Sehrii Kuznietsov (Getty Images)
13 agosto 2025: un F-35 italiano (a sinistra) affianca un Su-27 russo nei cieli del Baltico (Aeronautica Militare)
La mattina del 13 agosto due cacciabombardieri F-35 «Lightning II» dell’Aeronautica Militare italiana erano decollati dalla base di Amari, in Estonia, per attività addestrativa. Durante il volo i piloti italiani hanno ricevuto l’ordine di «scramble» per intercettare velivoli non identificati nello spazio aereo internazionale sotto il controllo della Nato. Intervenuti immediatamente, i due aerei italiani hanno raggiunto i jet russi, due Sukhoi (un Su-27 ed un Su-24), per esercitare l’azione di deterrenza. Per la prima volta dal loro schieramento, le forze aeree italiane hanno risposto ad un allarme del centro di coordinamento Nato CAOC (Combined Air Operations Centre) di Uadem in Germania. Un mese più tardi il segretario della Nato Mark Rutte, anche in seguito all’azione di droni russi in territorio polacco del 10 settembre, ha annunciato l’avvio dell’operazione «Eastern Sentry» (Sentinella dell’Est) per la difesa dello spazio aereo di tutto il fianco orientale dei Paesi europei aderenti all’Alleanza Atlantica di cui l’Aeronautica Militare sarà probabilmente parte attiva.

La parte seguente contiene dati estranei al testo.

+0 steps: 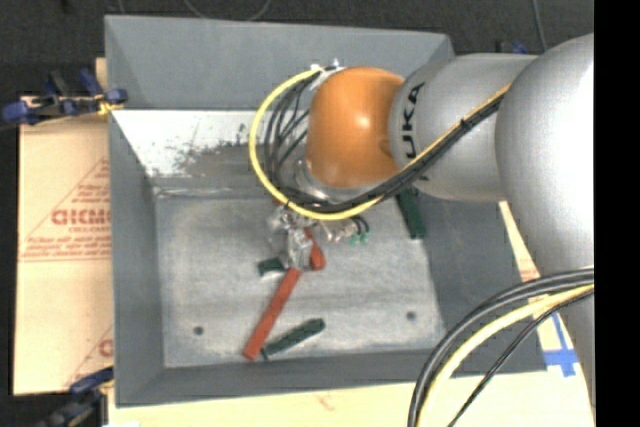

L’Aeronautica Militare Italiana è da tempo impegnata all’interno della Baltic Air Policing a difesa dei cieli di Lettonia, Estonia e Lituania. La forza aerea italiana partecipa con personale e velivoli provenienti dal 32° Stormo di Amendolara e del 6° Stormo di Ghedi, operanti con F-35 e Eurofighter Typhoon, che verranno schierati dal prossimo mese di ottobre provenienti da altri reparti. Il contingente italiano (di Aeronautica ed Esercito) costituisce in ambito interforze la Task Air Force -32nd Wing e dal 1°agosto 2025 ha assunto il comando della Baltic Air Policing sostituendo l’aeronautica militare portoghese. Attualmente i velivoli italiani sono schierati presso la base aerea di Amari, situata a 37 km a sudovest della capitale Tallinn. L’aeroporto, realizzato nel 1945 al termine della seconda guerra mondiale, fu utilizzato dall’aviazione sovietica per tutti gli anni della Guerra fredda fino al 1996 in seguito all’indipendenza dell’Estonia. Dal 2004, con l’ingresso delle repubbliche baltiche nello spazio aereo occidentale, la base è passata sotto il controllo delle forze aeree dell’Alleanza Atlantica, che hanno provveduto con grandi investimenti alla modernizzazione di un aeroporto rimasto all’era sovietica. Dal 2014, anno dell’invasione russa della Crimea, i velivoli della Nato stazionano in modo continuativo nell’ambito delle operazioni di difesa dello spazio aereo delle repubbliche baltiche. Per quanto riguarda l’Italia, quella del 2025 è la terza missione in Estonia, dopo quelle del 2018 e 2021.
Oltre ai cacciabombardieri F-35 l’Aeronautica Militare ha schierato ad Amari anche un sistema antimissile Samp/T e i velivoli spia Gulfstream E-550 CAEW (come quello decollato da Amari nelle immediate circostanze dell’attacco dei droni in Polonia del 10 settembre) e Beechcraft Super King Air 350ER SPYD-R.
Il contingente italiano dell'Aeronautica Militare è attualmente comandato dal colonnello Gaetano Farina, in passato comandante delle Frecce Tricolori.